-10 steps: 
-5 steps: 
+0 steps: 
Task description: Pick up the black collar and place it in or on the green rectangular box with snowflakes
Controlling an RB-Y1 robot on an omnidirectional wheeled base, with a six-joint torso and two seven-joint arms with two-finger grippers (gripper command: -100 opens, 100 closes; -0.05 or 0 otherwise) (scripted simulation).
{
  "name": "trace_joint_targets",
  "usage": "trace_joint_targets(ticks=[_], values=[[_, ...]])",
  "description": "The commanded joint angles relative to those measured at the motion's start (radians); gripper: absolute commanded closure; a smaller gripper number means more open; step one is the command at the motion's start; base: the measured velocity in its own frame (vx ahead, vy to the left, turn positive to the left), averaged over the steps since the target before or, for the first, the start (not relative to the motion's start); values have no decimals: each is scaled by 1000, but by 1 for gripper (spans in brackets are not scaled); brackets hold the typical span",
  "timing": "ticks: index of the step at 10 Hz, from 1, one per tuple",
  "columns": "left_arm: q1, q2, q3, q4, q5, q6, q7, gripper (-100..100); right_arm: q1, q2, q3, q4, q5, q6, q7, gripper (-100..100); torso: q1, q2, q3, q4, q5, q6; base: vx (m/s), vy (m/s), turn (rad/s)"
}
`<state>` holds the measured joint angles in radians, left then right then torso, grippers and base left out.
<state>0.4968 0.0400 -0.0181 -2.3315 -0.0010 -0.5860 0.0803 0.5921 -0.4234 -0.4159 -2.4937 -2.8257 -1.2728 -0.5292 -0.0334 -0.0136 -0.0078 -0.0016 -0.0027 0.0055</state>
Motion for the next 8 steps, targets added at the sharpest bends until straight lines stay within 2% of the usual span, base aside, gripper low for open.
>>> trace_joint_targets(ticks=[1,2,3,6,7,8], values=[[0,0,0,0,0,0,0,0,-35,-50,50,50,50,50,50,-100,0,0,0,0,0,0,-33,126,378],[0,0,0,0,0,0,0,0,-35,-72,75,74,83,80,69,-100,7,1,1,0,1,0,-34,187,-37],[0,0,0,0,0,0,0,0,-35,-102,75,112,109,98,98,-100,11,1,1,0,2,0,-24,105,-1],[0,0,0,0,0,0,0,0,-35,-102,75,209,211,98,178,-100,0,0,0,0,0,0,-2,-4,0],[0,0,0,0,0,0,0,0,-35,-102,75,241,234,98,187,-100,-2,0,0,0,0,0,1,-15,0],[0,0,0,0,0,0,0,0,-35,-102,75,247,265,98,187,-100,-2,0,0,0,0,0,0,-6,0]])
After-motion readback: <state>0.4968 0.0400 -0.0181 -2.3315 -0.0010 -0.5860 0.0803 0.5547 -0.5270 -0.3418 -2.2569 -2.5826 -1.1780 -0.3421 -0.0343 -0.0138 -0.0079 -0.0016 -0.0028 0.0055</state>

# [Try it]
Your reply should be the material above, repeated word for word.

# [Exercise result]
-10 steps: 
-5 steps: 
+0 steps: 
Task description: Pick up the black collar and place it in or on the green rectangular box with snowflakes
Controlling an RB-Y1 robot on an omnidirectional wheeled base, with a six-joint torso and two seven-joint arms with two-finger grippers (gripper command: -100 opens, 100 closes; -0.05 or 0 otherwise) (scripted simulation).
{
  "name": "trace_joint_targets",
  "usage": "trace_joint_targets(ticks=[_], values=[[_, ...]])",
  "description": "The commanded joint angles relative to those measured at the motion's start (radians); gripper: absolute commanded closure; a smaller gripper number means more open; step one is the command at the motion's start; base: the measured velocity in its own frame (vx ahead, vy to the left, turn positive to the left), averaged over the steps since the target before or, for the first, the start (not relative to the motion's start); values have no decimals: each is scaled by 1000, but by 1 for gripper (spans in brackets are not scaled); brackets hold the typical span",
  "timing": "ticks: index of the step at 10 Hz, from 1, one per tuple",
  "columns": "left_arm: q1, q2, q3, q4, q5, q6, q7, gripper (-100..100); right_arm: q1, q2, q3, q4, q5, q6, q7, gripper (-100..100); torso: q1, q2, q3, q4, q5, q6; base: vx (m/s), vy (m/s), turn (rad/s)"
}
`<state>` holds the measured joint angles in radians, left then right then torso, grippers and base left out.
<state>0.4968 0.0400 -0.0181 -2.3315 -0.0010 -0.5860 0.0803 0.5921 -0.4234 -0.4159 -2.4937 -2.8257 -1.2728 -0.5292 -0.0334 -0.0136 -0.0078 -0.0016 -0.0027 0.0055</state>
Motion for the next 8 steps, targets added at the sharpest bends until straight lines stay within 2% of the usual span, base aside, gripper low for open.
>>> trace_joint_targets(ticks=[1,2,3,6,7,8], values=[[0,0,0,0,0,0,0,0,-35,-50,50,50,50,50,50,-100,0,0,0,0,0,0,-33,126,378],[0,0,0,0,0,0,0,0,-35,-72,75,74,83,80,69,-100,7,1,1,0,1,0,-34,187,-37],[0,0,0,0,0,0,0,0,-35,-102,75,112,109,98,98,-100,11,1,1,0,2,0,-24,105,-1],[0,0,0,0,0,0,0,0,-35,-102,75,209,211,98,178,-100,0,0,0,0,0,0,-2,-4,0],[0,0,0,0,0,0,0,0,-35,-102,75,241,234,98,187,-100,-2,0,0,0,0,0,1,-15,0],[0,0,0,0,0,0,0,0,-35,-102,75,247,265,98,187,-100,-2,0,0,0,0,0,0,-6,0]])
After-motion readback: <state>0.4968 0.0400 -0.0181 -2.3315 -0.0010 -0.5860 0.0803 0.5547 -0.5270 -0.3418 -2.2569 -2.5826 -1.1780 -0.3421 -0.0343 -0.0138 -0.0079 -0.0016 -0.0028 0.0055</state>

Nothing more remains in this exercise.